Homemade Irish bread – but where’s the flour from?
One Change: For a truly homemade loaf consider using wheat grown and milled locally
A handful of pioneering farmers are trialling traditional Irish wheat varieties to show how our climate can produce high-protein flour. Photograph: Getty Images
Who could ever have guessed that the Irish would return to baking with such a zeal this year? That homemade loaves would become symbols of reassurance and self-determination. Take away our liberty and livelihoods but leave us access to flour, water and a pinch of salt for sourdough bread.
It was a noble instinct, and yet, since most of our flour is imported from Canada, Italy, England or France, it’s hardly a gesture of independence.
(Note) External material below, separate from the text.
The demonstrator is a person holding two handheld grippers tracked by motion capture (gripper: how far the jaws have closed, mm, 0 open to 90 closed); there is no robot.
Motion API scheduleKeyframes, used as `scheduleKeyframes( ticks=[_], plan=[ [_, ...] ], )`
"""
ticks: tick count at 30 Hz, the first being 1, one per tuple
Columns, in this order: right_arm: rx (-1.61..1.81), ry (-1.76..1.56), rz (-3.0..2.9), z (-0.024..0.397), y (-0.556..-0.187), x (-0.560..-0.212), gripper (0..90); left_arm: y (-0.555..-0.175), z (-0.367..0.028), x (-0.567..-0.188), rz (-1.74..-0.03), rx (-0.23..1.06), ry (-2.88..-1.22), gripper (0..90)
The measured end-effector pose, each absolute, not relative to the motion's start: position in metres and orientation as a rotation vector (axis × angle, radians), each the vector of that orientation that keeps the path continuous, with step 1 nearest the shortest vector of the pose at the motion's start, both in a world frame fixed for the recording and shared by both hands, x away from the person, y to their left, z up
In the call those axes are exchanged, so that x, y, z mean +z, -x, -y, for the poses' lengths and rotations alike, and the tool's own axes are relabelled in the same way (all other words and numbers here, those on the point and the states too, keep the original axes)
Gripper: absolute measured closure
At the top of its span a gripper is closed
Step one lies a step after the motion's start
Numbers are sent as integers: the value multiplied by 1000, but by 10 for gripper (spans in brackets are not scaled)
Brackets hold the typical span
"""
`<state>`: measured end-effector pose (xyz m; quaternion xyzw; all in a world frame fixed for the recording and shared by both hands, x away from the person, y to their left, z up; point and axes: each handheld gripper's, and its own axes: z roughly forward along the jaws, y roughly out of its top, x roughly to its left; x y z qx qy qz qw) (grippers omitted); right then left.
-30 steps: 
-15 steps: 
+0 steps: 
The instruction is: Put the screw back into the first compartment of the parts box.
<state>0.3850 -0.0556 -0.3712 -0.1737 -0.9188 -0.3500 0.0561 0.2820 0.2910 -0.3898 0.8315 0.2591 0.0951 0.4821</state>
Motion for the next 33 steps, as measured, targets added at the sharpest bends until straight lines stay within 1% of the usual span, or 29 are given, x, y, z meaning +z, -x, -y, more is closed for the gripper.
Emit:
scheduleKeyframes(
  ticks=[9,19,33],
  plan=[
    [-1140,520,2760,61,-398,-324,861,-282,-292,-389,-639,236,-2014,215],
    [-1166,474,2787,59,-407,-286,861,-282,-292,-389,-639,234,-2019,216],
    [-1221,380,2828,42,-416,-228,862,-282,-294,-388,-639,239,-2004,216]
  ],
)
The 660 ruined grain mills scattered throughout the country are testament to the fact that Ireland produced its own flour for thousands of years, and we can do so again, as evidenced by the handful of pioneering farmers who are trialling traditional Irish wheat varieties to show how our climate can produce the high-protein “strong” flour that is needed for sourdough and yeast baking.
We need now to start supporting these few farmers who are growing quality wheat in Ireland and to consider using less imported wheat, much of which is grown in unsustainable, chemical-dependent ways and is overly gluten-enriched, making it hard to digest.
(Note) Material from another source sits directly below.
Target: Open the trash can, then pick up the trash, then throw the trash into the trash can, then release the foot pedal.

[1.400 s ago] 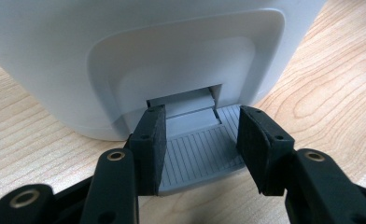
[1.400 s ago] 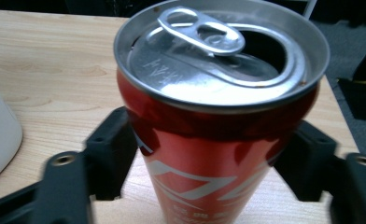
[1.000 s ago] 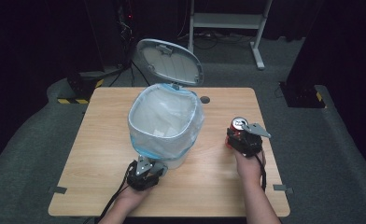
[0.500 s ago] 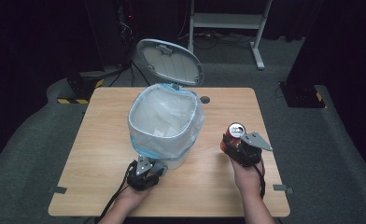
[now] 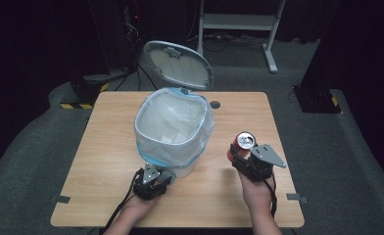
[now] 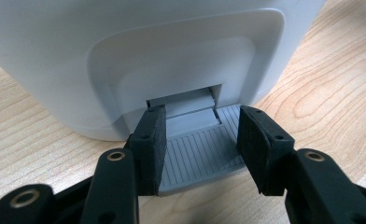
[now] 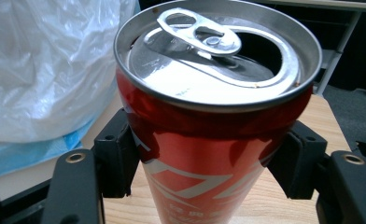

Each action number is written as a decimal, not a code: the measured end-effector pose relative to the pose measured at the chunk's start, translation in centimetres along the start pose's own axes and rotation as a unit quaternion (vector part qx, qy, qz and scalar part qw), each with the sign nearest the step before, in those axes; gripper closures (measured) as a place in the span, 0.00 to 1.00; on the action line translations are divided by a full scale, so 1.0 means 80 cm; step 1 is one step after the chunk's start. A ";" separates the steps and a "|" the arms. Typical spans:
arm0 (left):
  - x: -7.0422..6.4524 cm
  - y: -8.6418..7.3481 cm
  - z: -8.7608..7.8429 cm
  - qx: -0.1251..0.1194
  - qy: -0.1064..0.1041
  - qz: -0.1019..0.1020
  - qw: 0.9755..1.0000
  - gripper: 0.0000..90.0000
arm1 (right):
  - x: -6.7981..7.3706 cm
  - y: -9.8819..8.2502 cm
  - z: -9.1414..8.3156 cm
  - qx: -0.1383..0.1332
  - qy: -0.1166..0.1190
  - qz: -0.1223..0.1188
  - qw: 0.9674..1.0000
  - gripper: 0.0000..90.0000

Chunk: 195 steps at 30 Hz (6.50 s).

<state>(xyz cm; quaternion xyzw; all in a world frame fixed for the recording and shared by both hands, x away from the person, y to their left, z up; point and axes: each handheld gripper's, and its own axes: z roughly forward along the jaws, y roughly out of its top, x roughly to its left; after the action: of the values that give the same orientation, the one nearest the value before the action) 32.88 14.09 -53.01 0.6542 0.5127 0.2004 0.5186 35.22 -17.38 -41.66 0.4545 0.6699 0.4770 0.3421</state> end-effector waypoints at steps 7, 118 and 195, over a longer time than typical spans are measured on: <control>0.000 0.000 0.000 0.000 -0.001 -0.002 1.000 0.58 | 0.004 0.012 -0.008 -0.008 -0.005 -0.002 1.000 0.37; -0.002 0.000 0.002 -0.015 -0.002 -0.017 1.000 0.59 | 0.164 0.206 0.010 -0.174 0.117 -0.055 0.976 0.38; -0.001 0.000 0.002 -0.015 -0.003 -0.015 1.000 0.59 | 0.147 0.191 0.018 -0.120 0.110 -0.066 0.984 0.29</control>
<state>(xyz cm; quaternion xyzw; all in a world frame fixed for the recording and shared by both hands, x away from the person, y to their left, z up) 32.94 13.96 -53.07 0.6396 0.5177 0.1983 0.5325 36.64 -3.89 -27.86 0.3099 0.6698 0.5775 0.3490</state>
Irish wheat yields are unlikely to match the strains grown in warmer countries, so we need to be prepared to pay a little more, just as we do for single-estate coffee, sustainably-grown cocoa or good virgin olive oil.
For a truly homemade loaf consider using wheat that is grown and milled locally. James Kelly of Ballymore Organics in Ballymore Eustace, Co Kildare is selling 5kg of stoneground organic flour which he grows, dries, mills and packages himself for €20 with free delivery. He will sell 10kg of the unmilled grain for the same price. ballymoreorganics.ie
The Mosse family, who have been milling wheat for seven generations in Bennetsbridge, Co Kilkenny produce a range of Irish-grown wheat, rye and spelt flour under The Little Mill brand. thelittlemill.ie
Also in Kilkenny, Oak Forest Mills grow and stone-grind spelt and einkorn wheat, which sells for €18 for 5kg bags at some farmers markets. oakforestmills.ieThere are numerous other small-scale growers and millers, such as Uncle Aidan’s wholemeal flour that is grown in Ballyhamilton Farms and stoneground locally at an authentic water mill at Ballyminane Mills, Co Wexford, and also Donal Creedon at Macroom Mills produces stoneground flour from wheat grown in Kildare and Meath.
Some of these flours may not contain enough protein to make truly bubbly sourdough or yeast bread, but you can add some imported “strong” flour to them, or else accustom yourself to less leavened bread without an excess of baguette-type holes in it. What’s certain is that if we support these brands they will be able to continue to experiment and expand their range and encourage other farmers to get involved in growing high-protein “strong” wheat. As is often the case, the power in these matters lie more in our pockets than we think.